SOURCE MATERIAL section start
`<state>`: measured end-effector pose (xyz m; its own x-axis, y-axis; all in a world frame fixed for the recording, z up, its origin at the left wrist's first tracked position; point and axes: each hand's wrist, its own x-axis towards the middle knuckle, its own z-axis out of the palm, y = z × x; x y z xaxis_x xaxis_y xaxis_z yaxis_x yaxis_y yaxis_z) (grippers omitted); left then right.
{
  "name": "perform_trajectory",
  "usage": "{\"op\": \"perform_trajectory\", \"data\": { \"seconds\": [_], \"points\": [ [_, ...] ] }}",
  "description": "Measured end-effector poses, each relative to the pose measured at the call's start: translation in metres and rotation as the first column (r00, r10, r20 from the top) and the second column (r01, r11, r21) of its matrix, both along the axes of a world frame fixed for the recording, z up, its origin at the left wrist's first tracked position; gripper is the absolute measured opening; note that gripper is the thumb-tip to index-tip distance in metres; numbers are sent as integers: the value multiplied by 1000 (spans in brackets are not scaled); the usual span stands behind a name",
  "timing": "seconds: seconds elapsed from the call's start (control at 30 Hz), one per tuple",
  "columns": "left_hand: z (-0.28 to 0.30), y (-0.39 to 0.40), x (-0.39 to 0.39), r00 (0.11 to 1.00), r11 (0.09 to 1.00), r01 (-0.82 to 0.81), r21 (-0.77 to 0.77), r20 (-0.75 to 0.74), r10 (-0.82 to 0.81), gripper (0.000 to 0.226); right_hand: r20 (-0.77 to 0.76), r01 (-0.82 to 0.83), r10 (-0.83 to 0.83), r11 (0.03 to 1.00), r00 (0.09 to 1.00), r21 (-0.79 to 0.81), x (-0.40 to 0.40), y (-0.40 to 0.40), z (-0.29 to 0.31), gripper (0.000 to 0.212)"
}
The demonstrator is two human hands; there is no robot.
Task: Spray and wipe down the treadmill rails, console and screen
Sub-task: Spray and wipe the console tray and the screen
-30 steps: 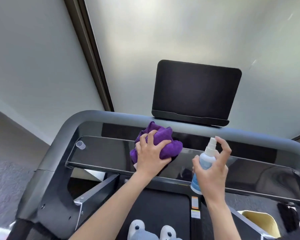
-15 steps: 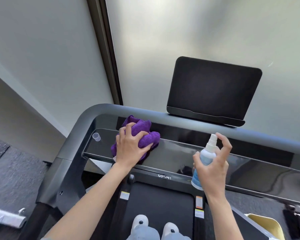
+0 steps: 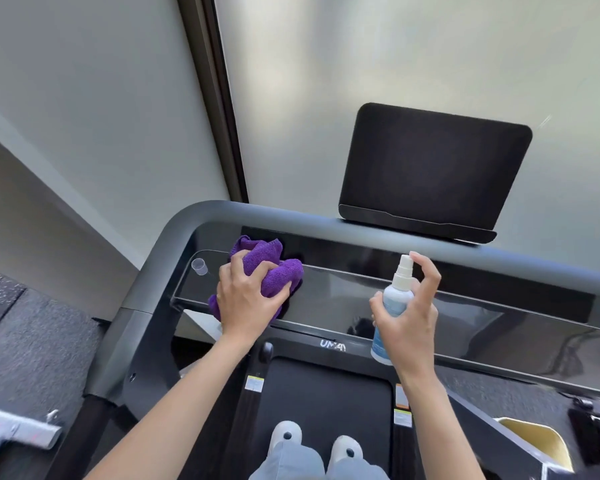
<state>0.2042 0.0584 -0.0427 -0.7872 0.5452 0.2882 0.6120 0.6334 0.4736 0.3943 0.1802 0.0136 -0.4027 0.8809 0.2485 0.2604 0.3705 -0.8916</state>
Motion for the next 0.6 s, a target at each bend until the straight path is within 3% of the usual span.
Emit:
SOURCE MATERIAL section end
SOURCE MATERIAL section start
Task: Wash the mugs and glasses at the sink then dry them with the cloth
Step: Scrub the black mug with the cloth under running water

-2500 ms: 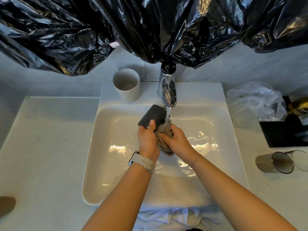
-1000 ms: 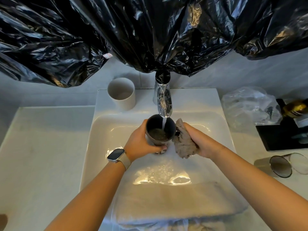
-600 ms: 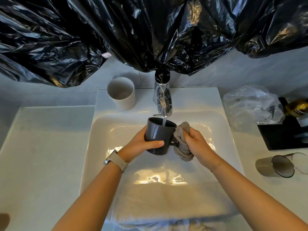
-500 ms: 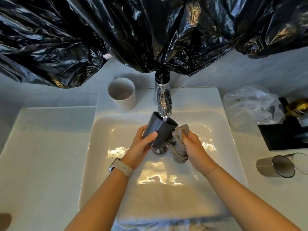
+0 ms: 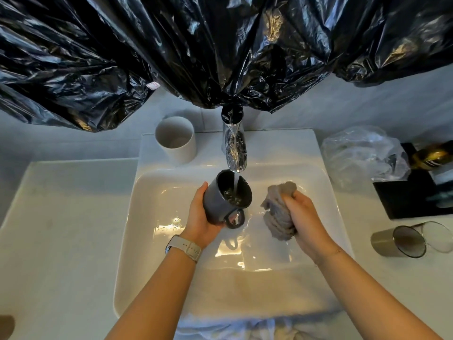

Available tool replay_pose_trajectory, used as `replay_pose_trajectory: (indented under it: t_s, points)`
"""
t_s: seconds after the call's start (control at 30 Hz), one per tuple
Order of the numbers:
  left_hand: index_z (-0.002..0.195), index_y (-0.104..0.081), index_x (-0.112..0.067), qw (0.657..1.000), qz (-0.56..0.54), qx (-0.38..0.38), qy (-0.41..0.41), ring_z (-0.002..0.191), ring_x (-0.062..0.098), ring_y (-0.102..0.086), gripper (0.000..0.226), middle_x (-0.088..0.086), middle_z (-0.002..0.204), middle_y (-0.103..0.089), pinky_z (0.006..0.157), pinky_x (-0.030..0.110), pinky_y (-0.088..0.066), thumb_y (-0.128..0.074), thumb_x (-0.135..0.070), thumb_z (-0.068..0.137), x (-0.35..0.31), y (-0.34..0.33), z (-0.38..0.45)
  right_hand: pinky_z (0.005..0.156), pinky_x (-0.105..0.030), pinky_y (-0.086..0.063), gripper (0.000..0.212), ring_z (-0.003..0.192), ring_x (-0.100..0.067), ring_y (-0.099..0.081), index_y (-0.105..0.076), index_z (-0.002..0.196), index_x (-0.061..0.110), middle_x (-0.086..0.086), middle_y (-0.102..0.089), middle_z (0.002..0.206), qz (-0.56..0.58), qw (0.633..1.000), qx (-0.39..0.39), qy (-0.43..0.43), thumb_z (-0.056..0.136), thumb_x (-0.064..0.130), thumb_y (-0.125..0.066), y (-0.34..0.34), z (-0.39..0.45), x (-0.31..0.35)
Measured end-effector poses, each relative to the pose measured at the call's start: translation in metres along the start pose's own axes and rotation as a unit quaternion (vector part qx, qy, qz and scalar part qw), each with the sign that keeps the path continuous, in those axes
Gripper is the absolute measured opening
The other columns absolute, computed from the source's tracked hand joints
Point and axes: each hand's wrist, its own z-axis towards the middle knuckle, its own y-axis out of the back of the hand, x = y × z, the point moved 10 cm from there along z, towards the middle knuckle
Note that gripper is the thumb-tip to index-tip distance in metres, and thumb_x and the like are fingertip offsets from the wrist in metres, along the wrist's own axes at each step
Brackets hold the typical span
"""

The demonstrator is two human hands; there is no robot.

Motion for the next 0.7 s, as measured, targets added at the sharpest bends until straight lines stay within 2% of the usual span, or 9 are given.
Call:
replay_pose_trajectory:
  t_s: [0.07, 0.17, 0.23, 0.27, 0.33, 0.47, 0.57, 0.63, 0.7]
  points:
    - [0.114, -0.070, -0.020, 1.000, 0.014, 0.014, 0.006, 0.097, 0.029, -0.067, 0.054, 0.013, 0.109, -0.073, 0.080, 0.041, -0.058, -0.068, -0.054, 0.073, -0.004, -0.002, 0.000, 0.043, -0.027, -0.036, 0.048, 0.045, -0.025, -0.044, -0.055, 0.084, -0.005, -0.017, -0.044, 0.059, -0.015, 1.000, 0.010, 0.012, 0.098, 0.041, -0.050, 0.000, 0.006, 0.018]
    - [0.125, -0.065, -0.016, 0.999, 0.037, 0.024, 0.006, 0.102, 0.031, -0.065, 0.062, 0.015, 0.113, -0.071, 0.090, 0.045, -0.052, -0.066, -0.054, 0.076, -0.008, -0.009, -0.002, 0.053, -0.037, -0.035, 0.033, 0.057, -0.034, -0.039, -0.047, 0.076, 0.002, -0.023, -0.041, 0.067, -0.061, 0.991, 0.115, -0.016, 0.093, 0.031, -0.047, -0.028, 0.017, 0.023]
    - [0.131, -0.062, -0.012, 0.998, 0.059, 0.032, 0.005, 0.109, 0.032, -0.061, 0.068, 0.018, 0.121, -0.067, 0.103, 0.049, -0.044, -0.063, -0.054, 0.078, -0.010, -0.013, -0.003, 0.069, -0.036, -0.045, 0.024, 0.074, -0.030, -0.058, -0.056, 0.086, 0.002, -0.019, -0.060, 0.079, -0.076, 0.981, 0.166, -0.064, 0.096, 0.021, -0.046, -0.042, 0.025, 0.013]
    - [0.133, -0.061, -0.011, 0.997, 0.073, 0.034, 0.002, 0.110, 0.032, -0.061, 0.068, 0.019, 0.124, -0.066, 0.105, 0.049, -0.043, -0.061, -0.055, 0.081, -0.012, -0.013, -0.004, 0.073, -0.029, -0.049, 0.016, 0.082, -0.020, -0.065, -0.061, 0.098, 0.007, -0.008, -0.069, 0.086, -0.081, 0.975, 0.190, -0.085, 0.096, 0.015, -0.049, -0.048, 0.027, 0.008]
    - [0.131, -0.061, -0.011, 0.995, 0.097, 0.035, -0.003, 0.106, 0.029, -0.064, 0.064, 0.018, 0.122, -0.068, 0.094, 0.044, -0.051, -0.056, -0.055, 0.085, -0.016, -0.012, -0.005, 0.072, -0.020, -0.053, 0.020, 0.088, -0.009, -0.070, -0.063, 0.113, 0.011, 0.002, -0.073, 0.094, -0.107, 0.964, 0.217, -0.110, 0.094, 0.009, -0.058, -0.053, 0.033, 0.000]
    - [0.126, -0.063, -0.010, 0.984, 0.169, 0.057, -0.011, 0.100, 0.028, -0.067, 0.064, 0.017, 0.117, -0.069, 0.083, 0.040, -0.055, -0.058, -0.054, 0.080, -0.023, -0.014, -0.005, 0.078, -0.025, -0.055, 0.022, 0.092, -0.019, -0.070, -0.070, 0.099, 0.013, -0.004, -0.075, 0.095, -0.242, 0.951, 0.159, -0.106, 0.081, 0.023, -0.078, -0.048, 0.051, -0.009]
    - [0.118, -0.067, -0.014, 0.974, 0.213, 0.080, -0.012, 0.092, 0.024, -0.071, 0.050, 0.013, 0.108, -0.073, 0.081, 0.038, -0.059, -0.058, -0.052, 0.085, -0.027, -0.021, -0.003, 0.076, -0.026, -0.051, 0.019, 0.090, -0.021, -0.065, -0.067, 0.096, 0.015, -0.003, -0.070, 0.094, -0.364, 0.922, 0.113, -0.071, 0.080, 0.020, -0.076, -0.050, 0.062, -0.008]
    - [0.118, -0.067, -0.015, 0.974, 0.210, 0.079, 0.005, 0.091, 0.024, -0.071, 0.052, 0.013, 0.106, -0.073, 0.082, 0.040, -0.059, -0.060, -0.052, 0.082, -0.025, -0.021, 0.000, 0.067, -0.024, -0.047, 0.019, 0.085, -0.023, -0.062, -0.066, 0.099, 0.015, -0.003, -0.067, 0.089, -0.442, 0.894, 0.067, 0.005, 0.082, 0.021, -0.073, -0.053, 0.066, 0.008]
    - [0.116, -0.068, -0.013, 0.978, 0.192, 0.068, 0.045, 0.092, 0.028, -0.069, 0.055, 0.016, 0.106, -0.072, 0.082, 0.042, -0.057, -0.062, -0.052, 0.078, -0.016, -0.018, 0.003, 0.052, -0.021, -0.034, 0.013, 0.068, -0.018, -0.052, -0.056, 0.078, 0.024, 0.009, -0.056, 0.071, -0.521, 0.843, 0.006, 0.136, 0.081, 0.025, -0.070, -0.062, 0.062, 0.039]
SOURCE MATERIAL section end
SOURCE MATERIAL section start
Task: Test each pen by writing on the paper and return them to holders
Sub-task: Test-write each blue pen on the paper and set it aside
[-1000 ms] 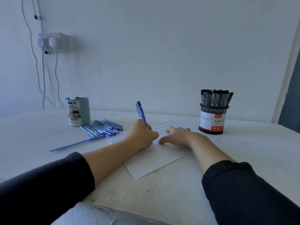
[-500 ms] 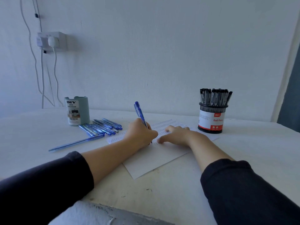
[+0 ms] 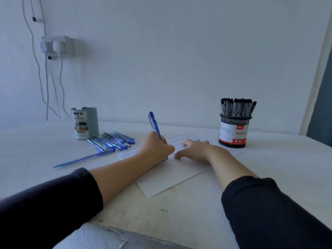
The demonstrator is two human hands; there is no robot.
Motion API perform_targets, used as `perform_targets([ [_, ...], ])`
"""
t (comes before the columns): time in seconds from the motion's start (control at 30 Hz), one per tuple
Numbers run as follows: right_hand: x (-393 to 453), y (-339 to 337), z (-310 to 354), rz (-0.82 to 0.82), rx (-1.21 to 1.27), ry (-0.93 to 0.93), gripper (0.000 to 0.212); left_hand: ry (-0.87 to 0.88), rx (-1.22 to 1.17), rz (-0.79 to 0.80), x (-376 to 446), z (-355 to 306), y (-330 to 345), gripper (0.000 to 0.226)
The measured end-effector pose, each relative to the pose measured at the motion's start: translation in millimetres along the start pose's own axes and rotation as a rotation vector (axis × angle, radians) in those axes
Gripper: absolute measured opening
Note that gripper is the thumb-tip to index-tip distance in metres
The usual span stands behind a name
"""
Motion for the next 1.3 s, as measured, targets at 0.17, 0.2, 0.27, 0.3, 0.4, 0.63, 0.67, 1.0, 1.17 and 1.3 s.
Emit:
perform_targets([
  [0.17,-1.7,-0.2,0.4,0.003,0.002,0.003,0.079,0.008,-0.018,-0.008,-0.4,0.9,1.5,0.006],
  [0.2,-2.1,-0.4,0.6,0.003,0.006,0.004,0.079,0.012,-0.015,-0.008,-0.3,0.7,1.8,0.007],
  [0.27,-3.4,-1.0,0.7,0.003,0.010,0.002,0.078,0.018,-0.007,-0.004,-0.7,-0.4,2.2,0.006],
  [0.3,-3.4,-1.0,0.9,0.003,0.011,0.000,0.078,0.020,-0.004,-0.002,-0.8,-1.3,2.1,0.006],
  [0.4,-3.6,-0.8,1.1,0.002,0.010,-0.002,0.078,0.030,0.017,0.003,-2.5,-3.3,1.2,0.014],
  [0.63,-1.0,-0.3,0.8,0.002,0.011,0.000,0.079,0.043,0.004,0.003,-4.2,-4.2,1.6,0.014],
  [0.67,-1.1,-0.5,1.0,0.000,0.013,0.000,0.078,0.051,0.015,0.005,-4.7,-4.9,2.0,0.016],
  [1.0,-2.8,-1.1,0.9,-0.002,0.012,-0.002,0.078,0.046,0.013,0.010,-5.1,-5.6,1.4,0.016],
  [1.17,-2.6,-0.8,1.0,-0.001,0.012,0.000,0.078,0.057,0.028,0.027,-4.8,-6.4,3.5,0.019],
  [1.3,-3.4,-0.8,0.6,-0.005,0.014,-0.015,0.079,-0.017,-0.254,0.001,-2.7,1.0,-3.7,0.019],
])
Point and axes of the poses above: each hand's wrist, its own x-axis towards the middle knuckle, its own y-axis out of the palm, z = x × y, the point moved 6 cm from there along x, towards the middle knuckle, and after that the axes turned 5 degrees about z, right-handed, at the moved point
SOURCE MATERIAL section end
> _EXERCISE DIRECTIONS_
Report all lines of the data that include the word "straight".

> _SOLUTION_
Motion for the next 0.6 s, a target at each bend until the straight path is within 3% of the usual span.
Motion for the next 0.7 s, as measured, targets added at the sharpest bends until straight lines stay within 2% of the usual span, or 9 are given.

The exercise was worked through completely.